Big Spatial Data Processing using Spark
Scala

README.md

Big Spatial Data Processing using Spark

Join the chat at https://gitter.im/syoummer/SpatialSpark Build Status Maven Central

Introduction

SpatialSpark aims to provide efficient spatial operations using Apache Spark. It can be used as a Spark library for spatial extension as well as a standalone application to process large scale spatial join operations.

SpatialSpark has been compiled and tested on Spark 1.6.1. For geometry operations and data structures for indexes, well known JTS library is used.

Usage

Library

SpatialSpark is published to Maven Central (including SNAPSHOT releases). Just use following coordinates with your build tool:

<dependency>
    <groupId>me.simin</groupId>
    <artifactId>spatial-spark_2.10</artifactId>
    <version>1.0</version>
</dependency>

DataFrame Implementation

working in progress (preliminary implementation under exp)

Standalone Application

If you want, you can also use few predefined Spark jobs.
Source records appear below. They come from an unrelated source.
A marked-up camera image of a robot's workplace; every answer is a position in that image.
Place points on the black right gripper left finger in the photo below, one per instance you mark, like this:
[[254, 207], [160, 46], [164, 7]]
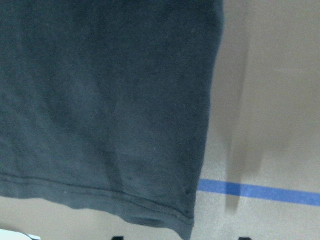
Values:
[[117, 238]]

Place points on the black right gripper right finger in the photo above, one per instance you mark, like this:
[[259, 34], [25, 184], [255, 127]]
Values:
[[243, 238]]

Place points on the black printed t-shirt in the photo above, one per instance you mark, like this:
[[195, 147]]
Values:
[[105, 104]]
To get jar, simply use SBT:

sbt assembly

Then, you can use spark-submit to submit a Spark job.

Spatial Join

Run spatial join processing on two datasets with spatial information (in WKT format) Use --help to list all available options.

Example
Assuming two input datasets (A and B) have been uploaded to HDFS (or S3 for Amazon AWS), below is a broadcast based spatial join example.

bin/spark-submit --master spark://spark_cluster:7077 --class spatialspark.main.SpatialJoinApp \
spatial-spark-assembly-1.1.0-SNAPSHOT.jar --left A --geom_left 0 --right B --geom_right 0 --broadcast true --output output \
--partition 1024 --predicate within 

If both datasets are very large, so that the right dataset cannot fit in memory, here is an example of performing partition based spatial join.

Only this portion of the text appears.